Detrending of the raw temperature anomalies from INIT and NoINIT was performed by computing the trend along the start dates for the ensemble mean by least squares fitting, and linearly detrending the time series. This detrending has also been applied to the GISTEMP observational reference. If the hindcasts had an incorrect representation of the trend compared to observations, detrending should improve the JP slope coefficient and flatten the corresponding rank histogram because the trend in both the hindcasts and the observations would be removed.

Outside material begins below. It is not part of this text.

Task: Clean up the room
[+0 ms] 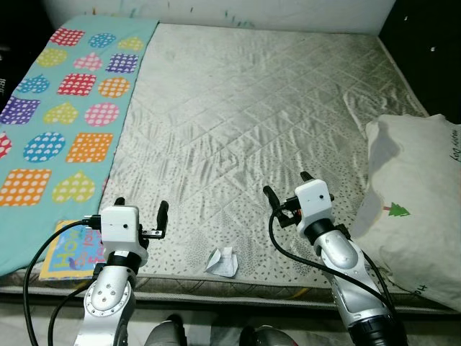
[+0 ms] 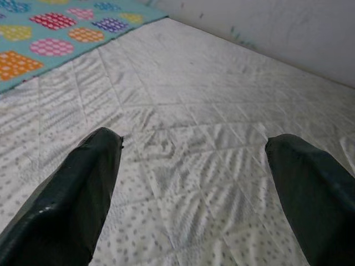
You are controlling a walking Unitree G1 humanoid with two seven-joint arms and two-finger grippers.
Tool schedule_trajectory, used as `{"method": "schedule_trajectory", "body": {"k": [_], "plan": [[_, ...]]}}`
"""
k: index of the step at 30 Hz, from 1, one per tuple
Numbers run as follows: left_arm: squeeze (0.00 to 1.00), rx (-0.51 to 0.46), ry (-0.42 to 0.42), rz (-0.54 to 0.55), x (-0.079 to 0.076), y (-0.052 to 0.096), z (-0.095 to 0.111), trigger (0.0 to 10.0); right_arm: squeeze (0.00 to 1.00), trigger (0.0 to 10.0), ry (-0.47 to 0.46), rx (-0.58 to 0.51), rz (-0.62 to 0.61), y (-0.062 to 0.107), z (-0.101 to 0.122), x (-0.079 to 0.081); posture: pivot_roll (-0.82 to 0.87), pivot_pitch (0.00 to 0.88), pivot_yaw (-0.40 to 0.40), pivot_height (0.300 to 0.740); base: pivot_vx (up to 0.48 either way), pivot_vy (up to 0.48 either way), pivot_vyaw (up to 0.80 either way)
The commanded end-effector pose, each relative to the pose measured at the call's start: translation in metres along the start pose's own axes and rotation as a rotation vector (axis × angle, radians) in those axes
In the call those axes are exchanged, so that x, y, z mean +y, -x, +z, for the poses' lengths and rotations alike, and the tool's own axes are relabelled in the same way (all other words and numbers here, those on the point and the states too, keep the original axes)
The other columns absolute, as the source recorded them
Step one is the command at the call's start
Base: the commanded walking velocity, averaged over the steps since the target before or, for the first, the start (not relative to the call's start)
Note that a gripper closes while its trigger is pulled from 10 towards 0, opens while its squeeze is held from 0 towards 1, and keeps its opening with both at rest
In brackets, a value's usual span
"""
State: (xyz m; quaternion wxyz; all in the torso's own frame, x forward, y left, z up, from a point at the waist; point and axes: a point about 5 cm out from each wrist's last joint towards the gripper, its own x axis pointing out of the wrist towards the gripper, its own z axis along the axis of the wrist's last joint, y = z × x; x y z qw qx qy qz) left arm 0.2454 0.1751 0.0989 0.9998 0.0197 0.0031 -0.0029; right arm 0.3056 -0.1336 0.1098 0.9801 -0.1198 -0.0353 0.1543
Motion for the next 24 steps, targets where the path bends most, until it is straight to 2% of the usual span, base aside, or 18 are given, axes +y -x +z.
{"method": "schedule_trajectory", "body": {"k": [1,7,12,24], "plan": [[0.00,-0.013,0.018,-0.004,0.003,0.000,0.007,10.0,0.00,10.0,-0.008,0.007,-0.002,0.000,-0.001,-0.002,0.09,0.240,-0.040,0.740,0.000,0.000,0.00],[0.00,-0.009,0.036,0.001,0.003,0.005,0.006,10.0,0.00,10.0,-0.010,0.019,-0.005,0.002,-0.002,-0.004,0.09,0.256,-0.039,0.740,0.000,0.000,-0.08],[0.00,-0.020,0.046,-0.048,-0.005,0.003,0.010,10.0,0.00,10.0,-0.008,0.012,-0.011,0.000,0.000,-0.006,0.09,0.264,-0.031,0.740,0.000,0.453,-0.70],[0.00,-0.017,0.048,-0.051,-0.007,0.000,0.006,10.0,0.00,10.0,-0.002,0.013,0.007,-0.006,0.000,0.003,0.10,0.199,-0.045,0.740,0.000,0.477,0.00]]}}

2) Mean and variance bias correction

A bias correction technique was applied to the raw temperature anomalies of each individual ensemble member, using cross-validation. The methodology is described in Leung et al. (1999) and Torralba et al. (2017). Briefly, the method relies on the approximation that the observational (GISTEMP) and predicted distributions are Gaussian. The correction then creates hindcasts with means and standard deviations corresponding to those in the verification dataset. If the hindcasts were affected by a systematic mean (or variance) bias, this bias correction approach should also improve the JP slope coefficient by flattening the corresponding rank histogram.

3) Calibration

The third postprocessing method applied to the raw temperature anomalies is a member-by-member calibration based on variance inflation (von Storch and Zwiers 2001; Doblas-Reyes et al. 2005). This method, used here in cross-validation, produces calibrated hindcasts with interannual variance equivalent to that of the GISTEMP dataset in a similar way to the bias correction method, but at the same time ensuring increased reliability of the probability forecasts. The calibration technique adjusts the mean and the standard deviation, so there is a common correction in both the bias correction and the calibration. However, it also corrects the underestimation or overestimation of the ensemble spread with no modification of the ensemble-mean correlation. Hence, the calibration adjusts not only the interannual variability, but also the variability of the ensemble spread, which is fundamental to improve the forecast reliability. If the hindcasts had an incorrect spread (e.g., if they were affected by over/underdispersion), the calibration should improve the JP convexity coefficient and the corresponding rank histogram.

3. Results

a. Assessing reliability of uncorrected simulations

1) Forecast year 1

Figures S1 and S2 and Figs. 47 show the JP test statistics (χ2 p value, JP slope, and JP convexity) for INIT and NoINIT, and their differences, for forecast year 1, for the MM and NCAR ensembles, respectively. Another figure for the MM–NCAR ensemble can be found in the supplemental material (Fig. S3) and is very similar to the figures for the MM ensemble. The χ2 p values above 0.05 in Figs. S1 and S2 (hatched orange-yellow boxes) indicate regions that are significantly reliable (i.e., without any significant deviation from flatness). The JP slope and JP convexity coefficients are expressed as their contribution to the χ2 coefficient, a large contribution in Figs. 4 and 6 (purple colors), indicating deviation from flatness mainly due to the slope or the convexity, respectively. For the difference in the contribution to the χ2 coefficient (Figs. 5 and 7), blue colors indicate a lower contribution of JP slope or JP convexity for INIT than for NoINIT, and thus some added value of INIT over NoINIT. Hatched boxes indicate regions in which the difference is significant at the 95% level.

Fig. 4.
Fig. 4.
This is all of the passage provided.